• Collected data
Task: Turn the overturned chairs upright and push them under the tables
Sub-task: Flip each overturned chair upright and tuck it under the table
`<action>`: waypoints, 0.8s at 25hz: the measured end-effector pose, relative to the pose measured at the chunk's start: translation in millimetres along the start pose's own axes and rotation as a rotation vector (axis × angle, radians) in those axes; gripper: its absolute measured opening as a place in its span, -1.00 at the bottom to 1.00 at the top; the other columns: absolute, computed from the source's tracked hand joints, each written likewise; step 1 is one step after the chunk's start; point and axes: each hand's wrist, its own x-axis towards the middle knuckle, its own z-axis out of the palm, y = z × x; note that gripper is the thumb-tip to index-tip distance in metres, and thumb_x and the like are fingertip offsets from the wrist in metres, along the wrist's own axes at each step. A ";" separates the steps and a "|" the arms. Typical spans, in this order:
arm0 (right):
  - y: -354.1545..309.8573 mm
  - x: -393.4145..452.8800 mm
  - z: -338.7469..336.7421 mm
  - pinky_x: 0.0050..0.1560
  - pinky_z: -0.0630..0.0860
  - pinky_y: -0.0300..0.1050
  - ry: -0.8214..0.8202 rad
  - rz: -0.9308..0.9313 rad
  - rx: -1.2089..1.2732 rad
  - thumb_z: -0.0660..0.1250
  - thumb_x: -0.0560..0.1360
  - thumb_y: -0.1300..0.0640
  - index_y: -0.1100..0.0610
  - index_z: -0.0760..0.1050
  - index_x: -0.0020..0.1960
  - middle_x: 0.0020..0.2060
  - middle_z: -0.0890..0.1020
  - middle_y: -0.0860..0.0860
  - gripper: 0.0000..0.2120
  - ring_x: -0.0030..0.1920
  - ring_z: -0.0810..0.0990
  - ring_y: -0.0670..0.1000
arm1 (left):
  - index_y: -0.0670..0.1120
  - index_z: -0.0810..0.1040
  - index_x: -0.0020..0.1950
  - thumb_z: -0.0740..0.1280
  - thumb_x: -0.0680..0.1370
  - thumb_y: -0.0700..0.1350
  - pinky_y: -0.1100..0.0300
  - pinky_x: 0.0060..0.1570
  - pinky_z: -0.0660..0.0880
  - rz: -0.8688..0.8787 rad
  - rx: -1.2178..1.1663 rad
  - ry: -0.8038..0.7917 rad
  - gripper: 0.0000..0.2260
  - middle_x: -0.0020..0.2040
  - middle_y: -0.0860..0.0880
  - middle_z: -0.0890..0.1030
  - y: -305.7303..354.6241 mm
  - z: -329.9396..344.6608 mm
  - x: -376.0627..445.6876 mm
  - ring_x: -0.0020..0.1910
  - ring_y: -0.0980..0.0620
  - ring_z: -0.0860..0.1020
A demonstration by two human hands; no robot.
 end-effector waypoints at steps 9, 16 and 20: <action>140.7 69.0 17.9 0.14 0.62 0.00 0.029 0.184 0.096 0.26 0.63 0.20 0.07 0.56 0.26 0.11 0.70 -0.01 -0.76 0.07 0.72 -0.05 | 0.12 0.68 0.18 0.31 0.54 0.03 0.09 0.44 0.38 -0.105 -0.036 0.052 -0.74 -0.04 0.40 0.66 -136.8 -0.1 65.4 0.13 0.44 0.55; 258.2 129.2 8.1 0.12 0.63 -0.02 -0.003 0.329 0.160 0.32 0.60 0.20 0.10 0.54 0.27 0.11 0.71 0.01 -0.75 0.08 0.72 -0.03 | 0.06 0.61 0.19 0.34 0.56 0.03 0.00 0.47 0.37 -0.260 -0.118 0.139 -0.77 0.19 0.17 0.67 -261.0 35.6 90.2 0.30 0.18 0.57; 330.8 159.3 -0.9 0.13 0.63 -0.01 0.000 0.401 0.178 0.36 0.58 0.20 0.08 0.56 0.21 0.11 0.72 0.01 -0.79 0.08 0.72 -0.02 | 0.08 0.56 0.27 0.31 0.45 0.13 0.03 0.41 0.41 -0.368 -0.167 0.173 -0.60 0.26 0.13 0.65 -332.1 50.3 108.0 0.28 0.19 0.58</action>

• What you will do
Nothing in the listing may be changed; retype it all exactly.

• Written response
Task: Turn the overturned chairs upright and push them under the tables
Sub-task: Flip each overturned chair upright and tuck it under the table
`<action>`: waypoints, 0.8s at 25hz: the measured end-effector pose, relative to the pose measured at the chunk's start: translation in millimetres along the start pose's own axes and rotation as a rotation vector (axis × angle, radians) in those axes; gripper: its absolute measured opening as a place in its span, -1.00 at the bottom to 1.00 at the top; the other columns: absolute, computed from the source's tracked hand joints, each written likewise; step 1 is one step after the chunk's start; point and axes: each hand's wrist, its own x-axis towards the middle knuckle, its own z-axis out of the palm, y = z × x; note that gripper is the thumb-tip to index-tip distance in metres, and thumb_x and the like are fingertip offsets from the wrist in metres, along the wrist's own axes at each step. A ";" separates the steps and a "|" the arms. Typical spans, in this order:
arm0 (right):
  - y: -354.1545..309.8573 mm
  - x: -393.4145..452.8800 mm
  - z: -338.7469..336.7421 mm
  - pinky_x: 0.0050..0.1560
  - pinky_z: -0.0630..0.0860
  - pinky_y: -0.0300..0.1050
  - ry: -0.8214..0.8202 rad
  - rz: -0.9308..0.9313 rad
  - rx: -1.2089..1.2732 rad
  - thumb_z: -0.0660..0.1250
  - thumb_x: -0.0560..0.1360
  - thumb_y: -0.1300..0.0640
  - index_y: -0.1100..0.0610
  - index_z: -0.0760..0.1050
  - index_x: -0.0020..0.1960
  - middle_x: 0.0020..0.2060
  - middle_z: -0.0890..0.1020
  - middle_y: -0.0860..0.0860
  - gripper: 0.0000..0.2120
  - ring_x: -0.0030..0.1920
  - ring_z: -0.0810..0.0990
  - ring_y: -0.0670..0.1000
arm1 (left):
  - index_y: -0.0670..0.1120
  - index_z: -0.0810..0.1040
  - index_x: -0.0020..0.1950
  - thumb_z: -0.0740..0.1280
  - thumb_x: -0.0680..0.1370
  - thumb_y: -0.0700..0.1350
  - pinky_y: -0.1100..0.0300
  - pinky_x: 0.0060..0.1570
  - pinky_z: -0.0660..0.0880
  - rz: -0.8688..0.8787 rad
  - rx: -1.2178..1.1663 rad
  - ry: -0.8038..0.7917 rad
  - gripper: 0.0000..0.2260
  - middle_x: -0.0020..0.2040
  - middle_y: -0.0860..0.0880
  - middle_z: -0.0890..0.1030
  - y: -305.7303..354.6241 mm
  - z: -329.9396..344.6608 mm
  - x: -376.0627..445.6876 mm
  - ring_x: -0.0020..0.1910
  - ring_y: -0.0980..0.0620
  - ring_z: -0.0860..0.1020
A demonstration by two human hands; no robot.
 end-effector waypoints at steps 9, 16 and 20: <action>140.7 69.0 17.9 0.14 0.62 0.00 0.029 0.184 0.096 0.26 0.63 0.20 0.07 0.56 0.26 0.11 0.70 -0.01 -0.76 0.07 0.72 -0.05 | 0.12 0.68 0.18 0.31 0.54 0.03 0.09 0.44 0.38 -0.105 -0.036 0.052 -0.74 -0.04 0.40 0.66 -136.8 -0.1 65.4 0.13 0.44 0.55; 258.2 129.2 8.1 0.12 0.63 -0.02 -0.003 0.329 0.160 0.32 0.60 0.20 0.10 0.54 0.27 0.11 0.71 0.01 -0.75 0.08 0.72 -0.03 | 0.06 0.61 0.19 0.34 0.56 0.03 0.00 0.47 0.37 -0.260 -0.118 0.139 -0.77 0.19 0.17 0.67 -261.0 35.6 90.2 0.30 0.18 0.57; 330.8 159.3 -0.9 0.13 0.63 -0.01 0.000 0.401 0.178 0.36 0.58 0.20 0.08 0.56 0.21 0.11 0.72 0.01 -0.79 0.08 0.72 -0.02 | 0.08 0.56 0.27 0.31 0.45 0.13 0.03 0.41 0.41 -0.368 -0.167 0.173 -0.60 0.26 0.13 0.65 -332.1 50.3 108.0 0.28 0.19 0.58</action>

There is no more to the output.